Classificar atitudes aparentemente inofensivas como “comentário agressivo” ou “discurso de ódio” e participar em debates políticos com base em insultos e ofensas, aporta uma possibilidade muito real de levar as pessoas a outro extremo, ou, pior, a optar por não tomar parte, de todo, do discurso político e cívico.

Apenas os tolos, e os cegos para a história, dão por garantidas as suas liberdades.
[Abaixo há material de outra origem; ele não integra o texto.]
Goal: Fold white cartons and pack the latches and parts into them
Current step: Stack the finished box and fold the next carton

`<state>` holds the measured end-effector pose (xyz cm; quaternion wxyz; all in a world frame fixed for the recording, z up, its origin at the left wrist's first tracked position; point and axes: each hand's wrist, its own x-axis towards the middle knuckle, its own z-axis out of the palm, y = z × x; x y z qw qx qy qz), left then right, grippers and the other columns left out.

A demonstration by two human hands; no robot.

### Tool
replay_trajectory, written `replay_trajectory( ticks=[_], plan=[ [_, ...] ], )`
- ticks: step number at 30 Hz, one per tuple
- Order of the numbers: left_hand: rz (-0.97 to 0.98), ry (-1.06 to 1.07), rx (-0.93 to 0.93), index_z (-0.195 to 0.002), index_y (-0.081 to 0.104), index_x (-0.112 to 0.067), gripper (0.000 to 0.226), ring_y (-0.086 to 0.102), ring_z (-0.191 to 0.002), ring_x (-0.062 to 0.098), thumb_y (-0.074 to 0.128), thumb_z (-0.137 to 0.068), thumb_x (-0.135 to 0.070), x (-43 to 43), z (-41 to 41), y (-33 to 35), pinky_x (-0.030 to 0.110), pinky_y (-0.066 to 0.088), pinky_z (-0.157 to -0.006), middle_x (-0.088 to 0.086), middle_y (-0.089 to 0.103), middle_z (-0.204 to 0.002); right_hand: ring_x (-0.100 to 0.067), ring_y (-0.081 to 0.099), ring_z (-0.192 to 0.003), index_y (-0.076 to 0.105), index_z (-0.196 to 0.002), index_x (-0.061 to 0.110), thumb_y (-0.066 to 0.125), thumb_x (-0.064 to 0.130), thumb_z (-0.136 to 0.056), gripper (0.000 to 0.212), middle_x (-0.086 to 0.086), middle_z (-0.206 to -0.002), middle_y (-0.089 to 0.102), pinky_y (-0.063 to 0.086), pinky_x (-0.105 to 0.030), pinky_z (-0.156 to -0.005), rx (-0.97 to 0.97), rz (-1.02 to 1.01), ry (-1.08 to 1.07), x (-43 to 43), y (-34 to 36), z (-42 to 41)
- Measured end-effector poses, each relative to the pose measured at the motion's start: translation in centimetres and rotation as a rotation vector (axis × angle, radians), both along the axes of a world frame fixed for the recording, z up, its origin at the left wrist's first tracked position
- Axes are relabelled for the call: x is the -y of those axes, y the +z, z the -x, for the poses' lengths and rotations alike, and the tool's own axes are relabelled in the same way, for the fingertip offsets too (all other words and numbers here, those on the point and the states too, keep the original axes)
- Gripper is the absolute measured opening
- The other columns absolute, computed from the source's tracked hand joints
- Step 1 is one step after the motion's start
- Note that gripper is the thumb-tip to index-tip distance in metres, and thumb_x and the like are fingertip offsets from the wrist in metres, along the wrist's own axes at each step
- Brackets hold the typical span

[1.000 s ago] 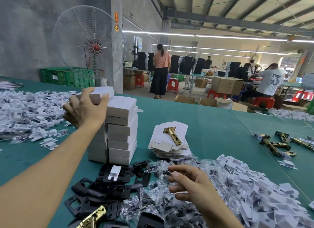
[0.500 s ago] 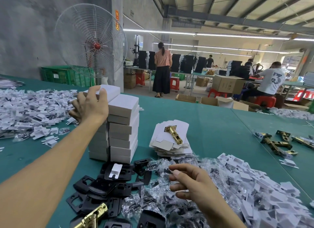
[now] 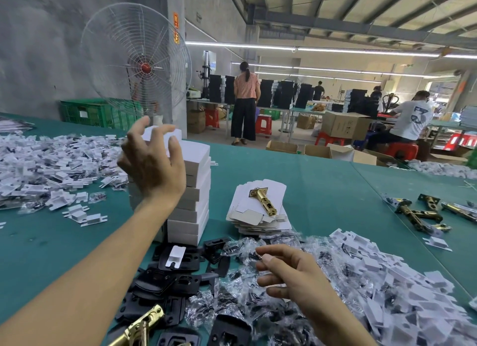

Há trezentos e cinquenta anos, Spinoza disse: “Qualquer homem poderá pensar no que e como quiser e dizer o que pensa”. E, no entanto, vivemos numa época em que nem todos homens (ou todas as mulheres) têm liberdade de pensar no que, e como querem, e muito menos de dizer o que pensam.

Chegou a hora de o centro político se manifestar. O diálogo aberto e o debate livre de consequências devem ser encorajados. Sejamos humildes e reconheçamos que podemos não ter todas as respostas. Preservemos as nossas faculdades críticas e pensemos por nós mesmos e não como os outros nos dizem para pensarmos.

Ainda acredito que o politicamente correcto no seu espírito inicial tem muito a contribuir para as nossas sociedades. Talvez quando os zelotas de ambos os lados depuserem armas e a poeira baixar, possamos ver o caminho à nossa frente e o que precisa de ser feito para dar poder àqueles que continuam a ser discriminados.